Your instructions: Look below for the line that has "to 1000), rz". Set down the lines from there through the line that has "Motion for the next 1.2", exactly as written.

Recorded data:
........

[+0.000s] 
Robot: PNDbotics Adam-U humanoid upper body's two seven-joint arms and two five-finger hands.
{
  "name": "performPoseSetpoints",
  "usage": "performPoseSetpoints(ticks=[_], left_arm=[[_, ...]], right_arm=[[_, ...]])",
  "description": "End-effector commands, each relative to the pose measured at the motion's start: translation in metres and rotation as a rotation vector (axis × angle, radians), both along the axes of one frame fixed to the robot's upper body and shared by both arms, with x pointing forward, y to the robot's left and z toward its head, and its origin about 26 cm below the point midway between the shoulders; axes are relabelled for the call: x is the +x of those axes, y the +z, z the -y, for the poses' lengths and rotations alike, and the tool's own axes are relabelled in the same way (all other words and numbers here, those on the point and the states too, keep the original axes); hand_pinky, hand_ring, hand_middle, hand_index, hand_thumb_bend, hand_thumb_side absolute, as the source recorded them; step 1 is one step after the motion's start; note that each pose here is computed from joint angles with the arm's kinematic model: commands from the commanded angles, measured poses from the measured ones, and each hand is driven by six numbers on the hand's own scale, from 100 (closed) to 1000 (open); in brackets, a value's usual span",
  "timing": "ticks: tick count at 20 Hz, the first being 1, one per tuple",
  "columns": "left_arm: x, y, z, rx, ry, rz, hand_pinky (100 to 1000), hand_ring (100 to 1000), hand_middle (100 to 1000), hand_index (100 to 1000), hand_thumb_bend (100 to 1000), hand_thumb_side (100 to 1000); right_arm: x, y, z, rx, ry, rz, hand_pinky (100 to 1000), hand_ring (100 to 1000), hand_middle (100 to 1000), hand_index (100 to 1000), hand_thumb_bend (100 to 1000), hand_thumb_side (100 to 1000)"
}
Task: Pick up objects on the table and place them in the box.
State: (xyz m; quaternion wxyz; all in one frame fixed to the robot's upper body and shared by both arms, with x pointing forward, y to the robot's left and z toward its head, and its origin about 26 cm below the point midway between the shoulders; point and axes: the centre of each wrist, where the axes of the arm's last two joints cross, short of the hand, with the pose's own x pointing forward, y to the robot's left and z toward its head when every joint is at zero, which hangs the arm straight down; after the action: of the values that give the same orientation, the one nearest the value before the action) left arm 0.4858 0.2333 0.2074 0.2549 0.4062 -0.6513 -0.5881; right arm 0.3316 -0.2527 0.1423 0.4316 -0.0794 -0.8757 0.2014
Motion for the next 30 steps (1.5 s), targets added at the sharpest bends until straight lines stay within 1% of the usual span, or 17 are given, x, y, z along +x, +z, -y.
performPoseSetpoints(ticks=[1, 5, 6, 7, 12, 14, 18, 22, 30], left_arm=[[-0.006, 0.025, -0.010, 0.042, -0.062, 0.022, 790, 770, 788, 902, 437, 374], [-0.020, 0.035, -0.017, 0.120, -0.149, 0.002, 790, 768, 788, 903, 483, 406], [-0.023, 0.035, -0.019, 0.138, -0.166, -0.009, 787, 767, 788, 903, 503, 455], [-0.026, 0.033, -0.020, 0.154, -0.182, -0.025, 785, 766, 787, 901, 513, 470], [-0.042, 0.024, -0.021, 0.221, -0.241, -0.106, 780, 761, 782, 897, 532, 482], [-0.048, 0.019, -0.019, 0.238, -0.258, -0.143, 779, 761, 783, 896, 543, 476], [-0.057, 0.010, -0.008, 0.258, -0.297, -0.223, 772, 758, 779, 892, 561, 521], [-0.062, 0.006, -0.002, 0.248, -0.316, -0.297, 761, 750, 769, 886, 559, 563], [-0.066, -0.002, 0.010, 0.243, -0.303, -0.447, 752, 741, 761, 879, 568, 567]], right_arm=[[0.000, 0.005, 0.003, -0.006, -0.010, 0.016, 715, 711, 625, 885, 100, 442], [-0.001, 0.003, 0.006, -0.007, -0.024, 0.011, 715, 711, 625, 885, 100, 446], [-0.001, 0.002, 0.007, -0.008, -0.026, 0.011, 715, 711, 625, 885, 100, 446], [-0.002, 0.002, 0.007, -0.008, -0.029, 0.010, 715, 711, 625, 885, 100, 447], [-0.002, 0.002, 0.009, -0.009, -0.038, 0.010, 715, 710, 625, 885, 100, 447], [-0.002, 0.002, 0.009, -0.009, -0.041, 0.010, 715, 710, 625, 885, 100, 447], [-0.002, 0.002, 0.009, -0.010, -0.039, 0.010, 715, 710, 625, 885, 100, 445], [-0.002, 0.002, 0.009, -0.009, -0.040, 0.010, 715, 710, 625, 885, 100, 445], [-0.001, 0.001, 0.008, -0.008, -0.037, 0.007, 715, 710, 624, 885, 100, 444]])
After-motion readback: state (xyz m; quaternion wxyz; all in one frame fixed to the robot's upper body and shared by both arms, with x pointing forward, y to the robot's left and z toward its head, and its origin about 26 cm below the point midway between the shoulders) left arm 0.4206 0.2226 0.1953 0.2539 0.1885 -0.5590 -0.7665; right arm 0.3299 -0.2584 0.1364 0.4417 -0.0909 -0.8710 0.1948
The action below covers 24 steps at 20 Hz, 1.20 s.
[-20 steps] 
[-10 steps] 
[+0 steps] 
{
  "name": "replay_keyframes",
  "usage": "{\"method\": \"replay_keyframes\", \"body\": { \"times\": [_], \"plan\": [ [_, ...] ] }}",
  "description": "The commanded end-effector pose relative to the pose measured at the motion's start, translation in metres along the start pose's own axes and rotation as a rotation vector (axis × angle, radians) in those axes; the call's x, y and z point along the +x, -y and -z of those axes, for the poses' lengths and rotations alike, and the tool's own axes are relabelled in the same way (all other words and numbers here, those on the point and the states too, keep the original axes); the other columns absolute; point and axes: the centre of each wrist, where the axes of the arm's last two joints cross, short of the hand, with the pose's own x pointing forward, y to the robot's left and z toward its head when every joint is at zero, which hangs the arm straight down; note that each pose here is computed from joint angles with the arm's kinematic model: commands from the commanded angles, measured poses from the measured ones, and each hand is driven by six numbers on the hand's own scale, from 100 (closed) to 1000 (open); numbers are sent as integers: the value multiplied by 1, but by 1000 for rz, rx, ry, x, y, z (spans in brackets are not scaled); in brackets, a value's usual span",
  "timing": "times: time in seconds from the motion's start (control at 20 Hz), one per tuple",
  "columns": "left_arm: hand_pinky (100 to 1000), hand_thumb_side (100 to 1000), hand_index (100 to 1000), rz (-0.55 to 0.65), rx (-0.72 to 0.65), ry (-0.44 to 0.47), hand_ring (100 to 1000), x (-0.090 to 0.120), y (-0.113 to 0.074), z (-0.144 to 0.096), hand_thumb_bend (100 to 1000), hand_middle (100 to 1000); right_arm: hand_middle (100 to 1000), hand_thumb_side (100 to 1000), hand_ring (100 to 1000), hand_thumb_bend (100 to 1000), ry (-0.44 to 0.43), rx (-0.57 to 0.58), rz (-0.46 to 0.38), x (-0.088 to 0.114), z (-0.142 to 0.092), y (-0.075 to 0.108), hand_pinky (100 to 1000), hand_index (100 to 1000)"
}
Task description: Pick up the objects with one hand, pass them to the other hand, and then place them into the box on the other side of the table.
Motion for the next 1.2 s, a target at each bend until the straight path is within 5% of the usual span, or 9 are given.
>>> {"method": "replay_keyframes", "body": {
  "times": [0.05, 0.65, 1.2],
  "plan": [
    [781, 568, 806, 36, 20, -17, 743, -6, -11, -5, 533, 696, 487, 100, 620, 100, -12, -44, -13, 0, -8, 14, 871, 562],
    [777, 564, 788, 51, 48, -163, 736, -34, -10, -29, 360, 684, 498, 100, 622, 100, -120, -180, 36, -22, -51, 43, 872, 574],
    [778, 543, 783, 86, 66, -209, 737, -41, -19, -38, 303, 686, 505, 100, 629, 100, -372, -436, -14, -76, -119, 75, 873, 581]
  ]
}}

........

Solved problem:
  "columns": "left_arm: hand_pinky (100 to 1000), hand_thumb_side (100 to 1000), hand_index (100 to 1000), rz (-0.55 to 0.65), rx (-0.72 to 0.65), ry (-0.44 to 0.47), hand_ring (100 to 1000), x (-0.090 to 0.120), y (-0.113 to 0.074), z (-0.144 to 0.096), hand_thumb_bend (100 to 1000), hand_middle (100 to 1000); right_arm: hand_middle (100 to 1000), hand_thumb_side (100 to 1000), hand_ring (100 to 1000), hand_thumb_bend (100 to 1000), ry (-0.44 to 0.43), rx (-0.57 to 0.58), rz (-0.46 to 0.38), x (-0.088 to 0.114), z (-0.142 to 0.092), y (-0.075 to 0.108), hand_pinky (100 to 1000), hand_index (100 to 1000)"
}
Task description: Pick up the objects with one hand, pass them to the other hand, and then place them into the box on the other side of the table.
Motion for the next 1.2 s, a target at each bend until the straight path is within 5% of the usual span, or 9 are given.

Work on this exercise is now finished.